Outside the US, you can do OTC derivatives via Spread Betting. Eg, give me/take from me a pound for every point this stock moves for/against my bet. Most spread betting providers in the UK carry NASDAQ stocks.

Note the downside is unlimited when you short via spread betting. Eg, there's no maximum value of a stock, so you might get proper f'd.


The downside is not unlimited when purchasing put options.


It will be optionable soon. Buy out of money puts.


You could buy the stock of a competitor if you can't get any stock to borrow for short sale.


What's their main competitor? Oracle?


Most online brokers don't have lending inventory available yet. TD won't let me short.


Of course they don't. Settlement time is T+3. Unless you are MM, until the first IPO + 3 days no shares can be located. At T+3 it will go into hard to borrow list.


TIL


you have to buy with borrowed money, sell the stock and then buy the same amount at a lower price to make money shorting, I do not believe you will short them or have the capital to make significant money doing so but it is interesting to see the value you place on your analysis


It really is an interesting story. They aren't best in class in any of the metrics we think of as mattering. It's not the highest scale system out there. It's not the most durable. Or the most available. Hell it's not even particularly reliable (at least throughout its history).

It is however..simple. Very simple. It's easy to reason about. It's easy to setup. For 90% of use cases it's very easy to administer.

It turns out the market for that type of data store. Something you can apt-get install and just start dropping data into is pretty massive. I've used MongoDB on a few occasions. Usually thinking I'm just using it to bootstrap a project, but three years later it's still running because it's just good enough to keep me from moving on to something else.


It really was the first NoSQL database that many programmers used -- and it came out right around the same time that JSON was really taking off. The timing was perfect, the product was simple. Fact is most people don't really need insane scale and there are thousands of use cases where you just need to read and write JSON and fetch things by a few different fields. I think they nailed it. Every other NoSQL DB out there at the time was insanely hard to "just play with" (e.g HBase, Cassandra etc.)

I think you hit the nail on the head -- for many programmers who were "coming of age" at that time Mongo was the easiest to experiment with and to get working.


This is me - I had taken SQL at uni and found MongoDB to be much easier to reason about since I knew my frontend parts already. One of the apps I've built has a terrible database structure (my first real life server setup!), and is probably the worst codebase I've ever written. I will never show it publicly. It currently serves 100k+ users and the users have no idea how messed up the server code is. It won't scale to a million users, but that's okay and the technology served me well as a junior.
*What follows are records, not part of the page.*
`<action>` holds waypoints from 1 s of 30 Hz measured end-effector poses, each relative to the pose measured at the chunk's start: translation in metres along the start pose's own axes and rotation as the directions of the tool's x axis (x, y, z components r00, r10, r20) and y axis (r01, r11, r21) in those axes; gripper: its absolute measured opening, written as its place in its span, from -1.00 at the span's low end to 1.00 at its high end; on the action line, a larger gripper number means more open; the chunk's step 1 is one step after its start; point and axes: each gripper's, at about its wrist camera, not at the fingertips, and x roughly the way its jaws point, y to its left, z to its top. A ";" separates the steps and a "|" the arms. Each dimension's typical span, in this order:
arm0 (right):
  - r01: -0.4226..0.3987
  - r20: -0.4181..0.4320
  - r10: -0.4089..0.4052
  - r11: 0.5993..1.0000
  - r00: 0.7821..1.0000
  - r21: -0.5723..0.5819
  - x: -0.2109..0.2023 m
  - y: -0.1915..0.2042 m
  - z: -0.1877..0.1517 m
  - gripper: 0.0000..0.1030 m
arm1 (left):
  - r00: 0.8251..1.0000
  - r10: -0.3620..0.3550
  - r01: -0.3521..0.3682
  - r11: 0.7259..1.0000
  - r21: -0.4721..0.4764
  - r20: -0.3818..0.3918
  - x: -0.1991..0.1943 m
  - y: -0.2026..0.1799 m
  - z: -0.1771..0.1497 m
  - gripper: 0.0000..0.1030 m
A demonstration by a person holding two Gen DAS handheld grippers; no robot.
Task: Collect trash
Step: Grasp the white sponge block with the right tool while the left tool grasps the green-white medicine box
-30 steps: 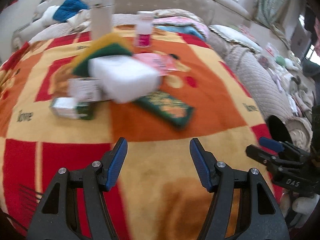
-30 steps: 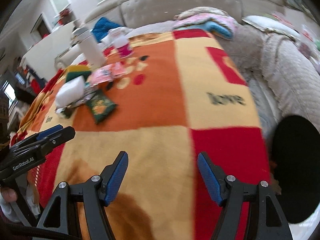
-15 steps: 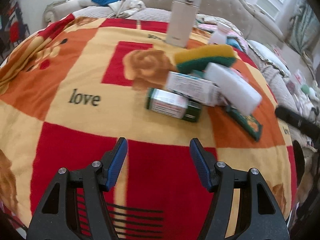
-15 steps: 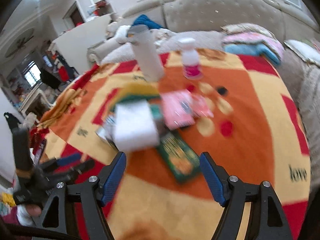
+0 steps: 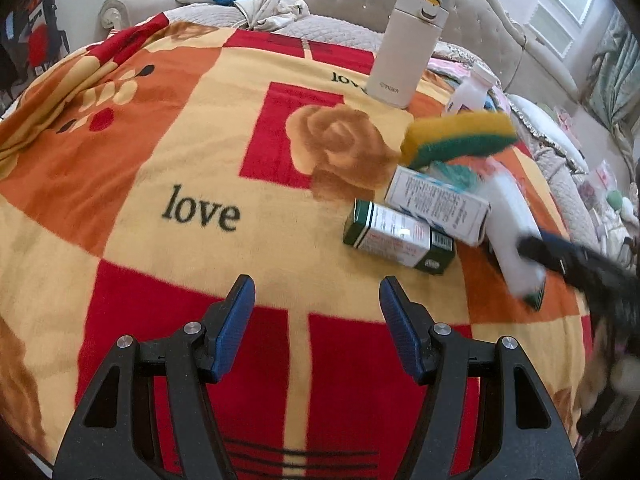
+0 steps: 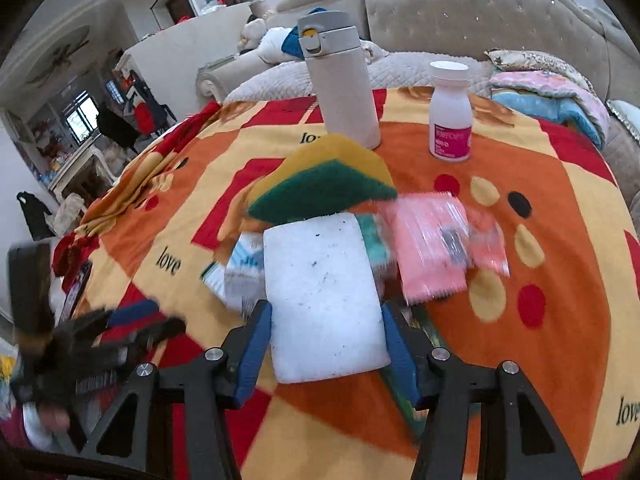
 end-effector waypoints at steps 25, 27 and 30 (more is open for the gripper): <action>0.080 0.019 -0.083 0.990 0.996 0.114 -0.076 -0.056 -0.075 0.07 | 0.953 -0.249 0.283 0.937 0.207 -0.172 0.010 -0.050 -0.015 0.23; 0.091 0.020 -0.094 0.988 0.995 0.121 -0.081 -0.059 -0.079 0.07 | 0.955 -0.250 0.283 0.930 0.233 -0.163 0.004 -0.060 -0.020 0.23; 0.102 0.018 -0.106 0.986 0.994 0.133 -0.088 -0.065 -0.086 0.07 | 0.976 -0.193 0.213 0.941 0.262 -0.102 0.002 -0.067 -0.018 0.24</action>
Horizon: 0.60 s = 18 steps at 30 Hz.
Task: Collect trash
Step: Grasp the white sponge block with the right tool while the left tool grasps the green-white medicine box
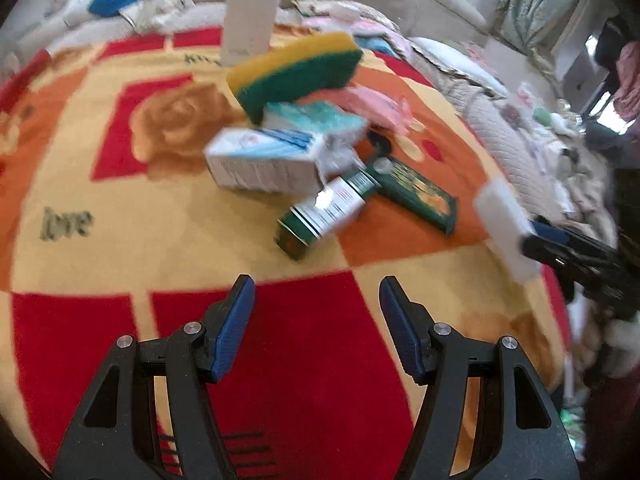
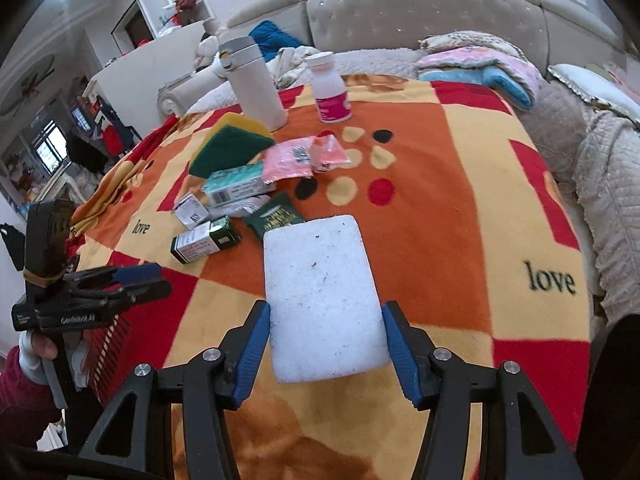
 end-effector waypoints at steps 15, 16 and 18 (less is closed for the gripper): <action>0.018 0.008 -0.018 0.999 1.000 0.049 -0.013 -0.021 -0.016 0.07 | 0.981 -0.191 0.192 0.979 0.061 -0.024 0.026 -0.041 0.015 0.24; 0.020 0.007 -0.020 0.998 1.000 0.052 -0.013 -0.022 -0.017 0.07 | 0.985 -0.173 0.174 0.983 0.065 -0.020 0.025 -0.044 0.014 0.24; 0.021 0.006 -0.022 0.998 1.000 0.055 -0.012 -0.024 -0.018 0.07 | 0.994 -0.113 0.113 0.992 0.059 -0.006 0.026 -0.047 0.017 0.24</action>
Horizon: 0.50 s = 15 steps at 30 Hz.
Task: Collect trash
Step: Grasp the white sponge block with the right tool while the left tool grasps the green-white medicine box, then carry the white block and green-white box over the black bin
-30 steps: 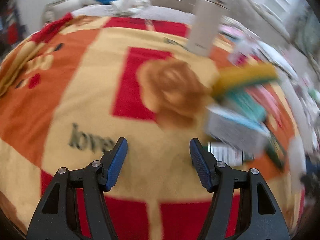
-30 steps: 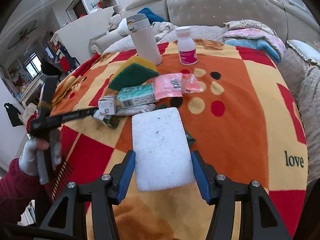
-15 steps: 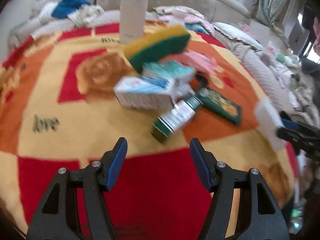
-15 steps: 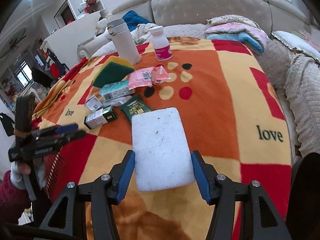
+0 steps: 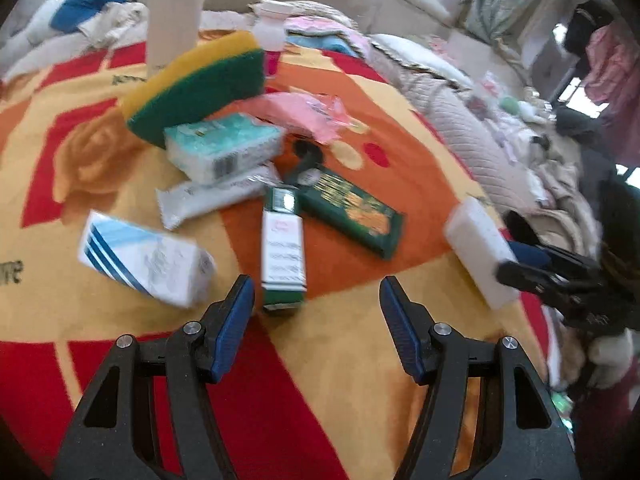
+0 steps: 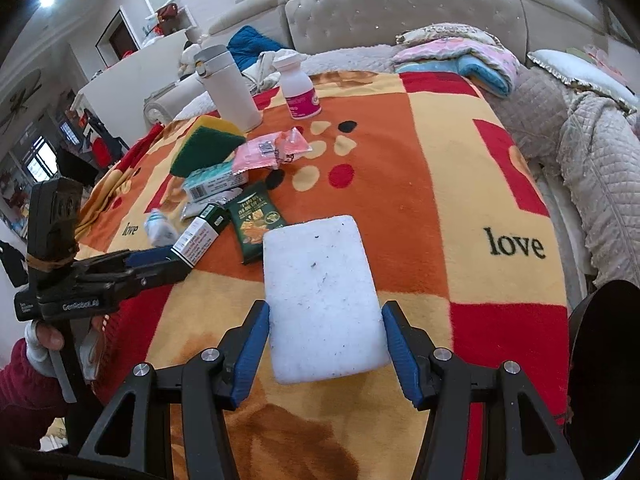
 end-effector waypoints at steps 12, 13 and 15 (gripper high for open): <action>-0.014 0.006 0.014 1.000 1.000 0.014 0.004 -0.005 -0.006 0.07 | 0.990 0.139 -0.142 0.983 -0.112 -0.035 0.025 0.004 0.020 -0.62; -0.014 0.015 0.014 1.000 1.000 0.011 0.001 -0.005 -0.007 0.07 | 0.991 0.131 -0.135 0.984 -0.115 -0.040 0.024 0.001 0.020 -0.62; -0.011 0.022 0.011 1.000 1.000 0.003 -0.002 -0.004 -0.009 0.07 | 0.992 0.123 -0.126 0.987 -0.096 -0.034 0.021 -0.007 0.018 -0.62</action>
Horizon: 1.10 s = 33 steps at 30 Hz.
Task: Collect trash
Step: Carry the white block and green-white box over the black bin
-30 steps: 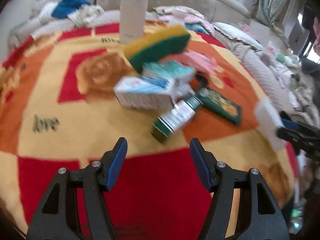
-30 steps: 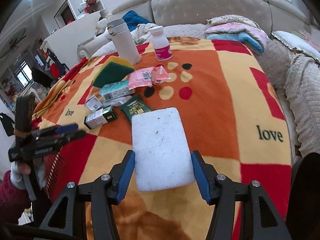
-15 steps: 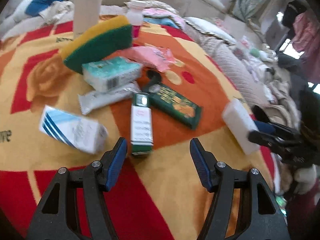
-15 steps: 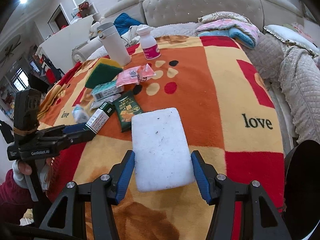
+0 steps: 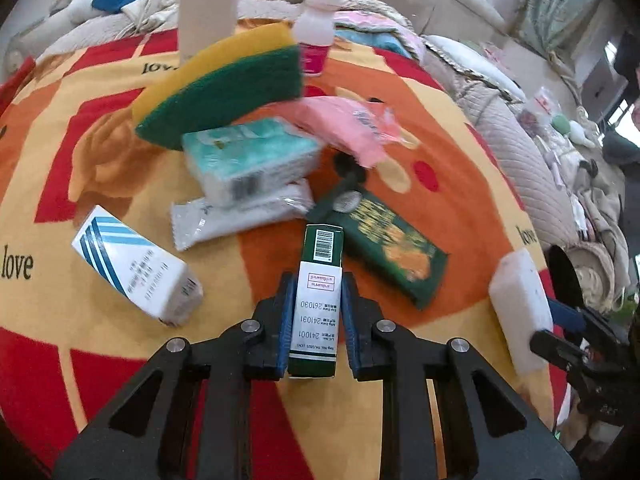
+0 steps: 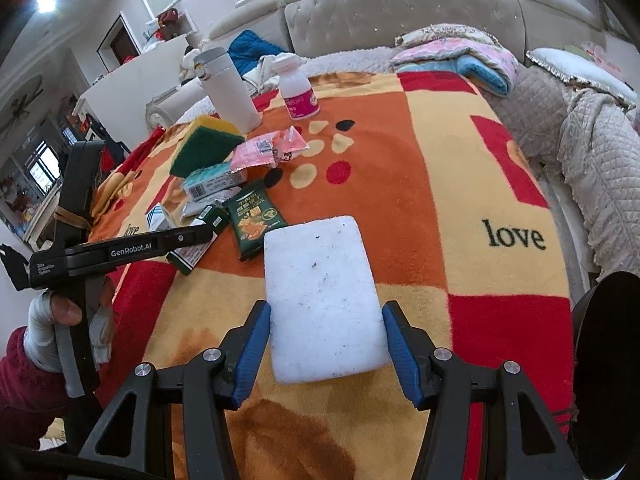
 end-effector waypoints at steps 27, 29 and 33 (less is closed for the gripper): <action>0.178 0.101 -0.196 0.970 0.975 0.168 -0.087 -0.087 -0.042 0.07 | 0.986 -0.165 0.160 0.958 0.236 0.004 -0.010 -0.180 -0.028 -0.62; 0.192 0.101 -0.214 0.962 0.972 0.192 -0.094 -0.099 -0.046 0.07 | 0.985 -0.174 0.170 0.953 0.253 -0.004 -0.006 -0.194 -0.029 -0.62; 0.233 0.103 -0.262 0.944 0.959 0.234 -0.106 -0.123 -0.055 0.07 | 0.980 -0.199 0.199 0.941 0.275 -0.028 0.003 -0.219 -0.030 -0.62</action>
I since turned to RethinkDB and sometimes just a classic SQL will do, but Mongo is really easy to get started with.


> It really was the first NoSQL database that many programmers used

That was because it was heavily marketed, not because of timing.

> Mongo was the easiest to experiment with and to get working.

It really wasn't, it was the one they had heard about.


> It is however..simple. Very simple. It's easy to reason about. It's easy to setup. For 90% of use cases it's very easy to administer.

I think most of HN would feel this way about, say, Redis. And Redis isn't "highest scale" or "most durable" or "most available" either. (Though it is pretty reliable.)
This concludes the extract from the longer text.